O homem, que não suportava cozinhar, teria que fazer o almoço. Nada de comida sofisticada, mas crescera aos pés da mãe, que tudo fazia. Cresceu um tanto mais e se casou com Aurora, a quem conheceu ali mesmo naquela rua. Chegaram até a brincar de queimada, garrafão e outras peraltices antes do primeiro beijo, que só aconteceu porque ela tomou a iniciativa.
Tiveram um par de filhos, que hoje não chegam a dez anos. Viviam até bem, caso não fosse pela rigidez de Serafina, a rigorosa mãe de Aurora. Sempre atenta a todos os detalhes, não poupava Camilo de uma bronca aqui, uma chamada de atenção ou até mesmo um puxão de orelha por qualquer descompostura.
Maria Luíza e Pedro tiveram que ser quase empurrados da cama, que parecia acolhê-los muito melhor que a escola. Pelo menos era o que os filhos do Camilo insistiam em sonhar, apesar do berro do pai
_ Vamos que vamos sair dessa cama!
_ Ah, pai, só mais cinco minutinhos.
_ Anda, anda e não me aperreie! Hoje tô que tô uma pilha!
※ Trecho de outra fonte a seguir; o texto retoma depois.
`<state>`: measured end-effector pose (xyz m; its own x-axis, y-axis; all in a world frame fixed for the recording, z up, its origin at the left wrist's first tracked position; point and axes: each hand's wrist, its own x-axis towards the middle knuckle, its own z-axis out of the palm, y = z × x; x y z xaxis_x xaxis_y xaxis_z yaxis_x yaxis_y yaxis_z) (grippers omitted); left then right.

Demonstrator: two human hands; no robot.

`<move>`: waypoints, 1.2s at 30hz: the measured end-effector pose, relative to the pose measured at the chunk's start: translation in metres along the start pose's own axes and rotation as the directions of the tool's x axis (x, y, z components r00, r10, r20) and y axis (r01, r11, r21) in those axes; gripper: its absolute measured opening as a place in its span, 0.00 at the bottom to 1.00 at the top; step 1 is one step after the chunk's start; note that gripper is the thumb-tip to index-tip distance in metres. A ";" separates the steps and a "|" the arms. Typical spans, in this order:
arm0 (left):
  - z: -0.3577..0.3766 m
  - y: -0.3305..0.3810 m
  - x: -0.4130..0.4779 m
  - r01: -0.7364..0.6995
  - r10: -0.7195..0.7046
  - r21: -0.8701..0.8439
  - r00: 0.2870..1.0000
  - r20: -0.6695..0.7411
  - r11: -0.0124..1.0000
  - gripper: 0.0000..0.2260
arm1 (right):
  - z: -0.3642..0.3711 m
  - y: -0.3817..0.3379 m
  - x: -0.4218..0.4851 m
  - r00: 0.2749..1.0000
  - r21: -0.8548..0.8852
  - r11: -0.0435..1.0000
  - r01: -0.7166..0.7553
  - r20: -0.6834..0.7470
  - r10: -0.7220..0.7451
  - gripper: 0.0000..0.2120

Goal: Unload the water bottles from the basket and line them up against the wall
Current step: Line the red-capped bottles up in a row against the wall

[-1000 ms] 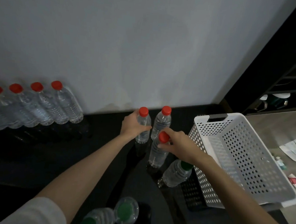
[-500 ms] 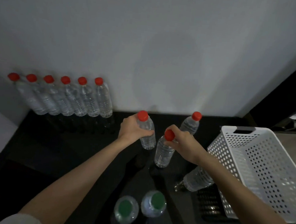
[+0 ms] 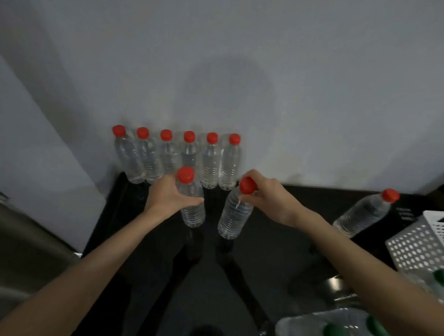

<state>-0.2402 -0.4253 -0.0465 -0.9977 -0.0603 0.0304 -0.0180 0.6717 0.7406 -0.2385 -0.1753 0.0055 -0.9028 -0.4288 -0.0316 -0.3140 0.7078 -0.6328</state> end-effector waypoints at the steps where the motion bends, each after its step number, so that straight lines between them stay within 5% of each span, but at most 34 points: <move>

Depois do café da manhã preparado e devorado quase sem gosto, os rebentos rumaram para a escola, logo ali na esquina. Enquanto isso, Camilo foi até o quintal da casa, onde tragou dois cigarros baratos. Voltou para a cozinha e tratou de descascar algumas batatas. Olhou para o lado e viu o gato esparramado no cesto, cabeça tombada, nariz quase encostado na cerâmica carcomida pelo tempo.
_ Folgado!
Batatas depiladas, foi jogar as cascas ao pé da mangueira. Aproveitou e sacou mais um cigarro e tragou até a alma. O amargor na garganta o despertou para o horário. Quase meio-dia! Correu para a cozinha, tirou as panelas de arroz e de feijão da geladeira, quase ao mesmo tempo em que pegou a frigideira com óleo de uma semana ou mais. Fritou as batatas, requentou o punhado de arroz e feijão.
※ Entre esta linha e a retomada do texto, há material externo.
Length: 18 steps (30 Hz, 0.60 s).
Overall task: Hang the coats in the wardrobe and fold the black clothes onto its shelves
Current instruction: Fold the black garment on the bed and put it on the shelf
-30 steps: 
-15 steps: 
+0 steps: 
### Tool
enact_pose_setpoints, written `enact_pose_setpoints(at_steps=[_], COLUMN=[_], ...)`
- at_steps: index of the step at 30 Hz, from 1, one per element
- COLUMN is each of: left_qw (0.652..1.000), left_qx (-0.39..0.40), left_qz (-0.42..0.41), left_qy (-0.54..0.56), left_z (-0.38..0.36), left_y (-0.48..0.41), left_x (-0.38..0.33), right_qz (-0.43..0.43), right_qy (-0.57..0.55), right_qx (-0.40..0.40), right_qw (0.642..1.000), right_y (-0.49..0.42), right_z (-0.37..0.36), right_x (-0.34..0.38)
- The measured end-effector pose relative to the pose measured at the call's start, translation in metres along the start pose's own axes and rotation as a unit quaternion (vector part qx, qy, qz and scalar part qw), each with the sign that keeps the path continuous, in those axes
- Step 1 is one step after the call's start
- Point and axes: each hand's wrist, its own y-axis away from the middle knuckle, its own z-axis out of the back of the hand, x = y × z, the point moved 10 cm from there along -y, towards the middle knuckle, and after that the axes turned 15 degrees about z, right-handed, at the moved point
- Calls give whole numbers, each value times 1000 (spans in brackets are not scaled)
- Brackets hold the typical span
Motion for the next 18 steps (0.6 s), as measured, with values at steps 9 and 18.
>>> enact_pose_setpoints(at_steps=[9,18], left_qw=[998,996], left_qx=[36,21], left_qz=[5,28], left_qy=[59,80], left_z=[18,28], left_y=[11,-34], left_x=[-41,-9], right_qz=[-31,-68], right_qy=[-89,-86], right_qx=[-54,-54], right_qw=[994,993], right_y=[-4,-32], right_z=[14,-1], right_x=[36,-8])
Sacudiu os farelos de pão da toalha da mesa, derramou os pratos e talheres. Não demorou, Maria Luíza e Pedro, esbaforidos, entraram em casa. Jogaram as mochilas sobre o sofá e correram para a cozinha. Famintos, mal conseguiram esperar que o pai os servisse.
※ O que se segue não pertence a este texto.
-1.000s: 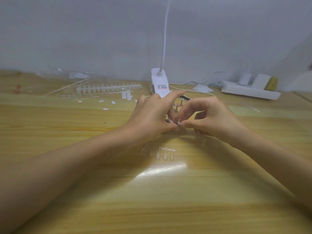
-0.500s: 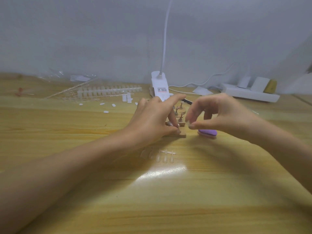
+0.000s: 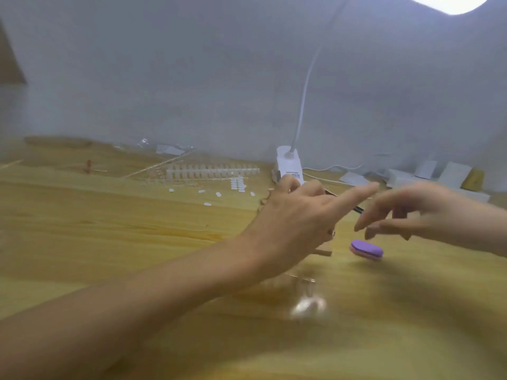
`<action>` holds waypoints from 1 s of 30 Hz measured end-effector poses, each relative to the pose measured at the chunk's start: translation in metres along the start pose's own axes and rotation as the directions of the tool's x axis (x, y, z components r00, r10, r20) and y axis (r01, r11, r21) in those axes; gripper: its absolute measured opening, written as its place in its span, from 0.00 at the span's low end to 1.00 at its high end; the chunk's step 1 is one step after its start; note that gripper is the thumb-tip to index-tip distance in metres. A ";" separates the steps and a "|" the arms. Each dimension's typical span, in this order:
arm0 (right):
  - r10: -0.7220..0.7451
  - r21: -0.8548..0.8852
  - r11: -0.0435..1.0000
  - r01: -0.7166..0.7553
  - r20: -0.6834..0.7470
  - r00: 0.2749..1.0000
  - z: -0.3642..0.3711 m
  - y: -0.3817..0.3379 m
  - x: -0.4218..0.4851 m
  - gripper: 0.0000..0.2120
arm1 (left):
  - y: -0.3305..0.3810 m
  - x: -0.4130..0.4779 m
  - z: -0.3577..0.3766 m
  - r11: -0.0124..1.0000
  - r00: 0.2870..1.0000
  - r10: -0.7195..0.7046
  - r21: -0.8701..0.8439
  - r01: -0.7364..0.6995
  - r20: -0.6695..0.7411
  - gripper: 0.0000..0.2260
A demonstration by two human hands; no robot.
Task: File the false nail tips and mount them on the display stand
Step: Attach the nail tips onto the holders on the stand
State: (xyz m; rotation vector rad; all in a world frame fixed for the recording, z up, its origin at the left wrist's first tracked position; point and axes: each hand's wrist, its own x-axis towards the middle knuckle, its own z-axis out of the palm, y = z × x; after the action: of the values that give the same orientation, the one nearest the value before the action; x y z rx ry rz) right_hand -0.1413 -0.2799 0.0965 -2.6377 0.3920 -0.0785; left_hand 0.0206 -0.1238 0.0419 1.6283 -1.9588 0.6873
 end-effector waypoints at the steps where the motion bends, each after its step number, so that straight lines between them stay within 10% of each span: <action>1: -0.022 0.026 0.999 0.024 -0.099 0.995 -0.006 0.001 0.010 0.10 | -0.005 0.003 -0.010 0.988 0.999 -0.020 -0.155 0.014 -0.039 0.35; 9: -0.265 -0.304 0.932 0.196 -0.205 0.942 0.031 -0.044 0.144 0.06 | -0.112 -0.033 -0.036 0.731 0.823 -0.562 -0.414 0.542 0.086 0.31; 15: -0.335 -0.569 0.770 0.288 0.023 0.942 0.060 -0.055 0.204 0.07 | -0.140 -0.073 -0.008 0.697 0.775 -0.624 -0.374 0.611 0.103 0.29; 30: -0.301 -0.547 0.785 0.290 0.071 0.951 0.061 -0.054 0.211 0.05 | -0.143 -0.075 -0.006 0.676 0.759 -0.632 -0.366 0.639 0.156 0.30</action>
State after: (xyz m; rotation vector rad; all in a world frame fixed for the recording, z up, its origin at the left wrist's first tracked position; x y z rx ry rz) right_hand 0.0820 -0.2678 0.0647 -3.2616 -0.0153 -0.1064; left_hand 0.1736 -0.0872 0.0058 1.8669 -1.2571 -0.0159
Enquanto o homem despejava mais uma colherada de feijão no prato de Maria Luíza, eis que surge Serafina. Com o nariz apontado para o alto como um perdigueiro, a sogra de Camilo tentou farejar o aroma do ambiente. Enquanto isso, os netos e o genro, quase estáticos, a observavam. A velha afanou uma batata do prato de Pedro e a colocou na boca. Mastiga daqui, mastiga dali, encarou os três e, finalmente, a engoliu. Camilo, com a voz quase muda, arriscou uma pergunta.
_ Gostou?
_ É, até que ficou uma comida honesta.
- Nota de esclarecimento: A crônica "Camilo, o almoço e a sogra" foi publicada pelo Notibras no dia 02/07/2023. Foi feita uma pequena alteração no texto, a pedido da redação do jornal, para que a história se passasse no Distrito Federal.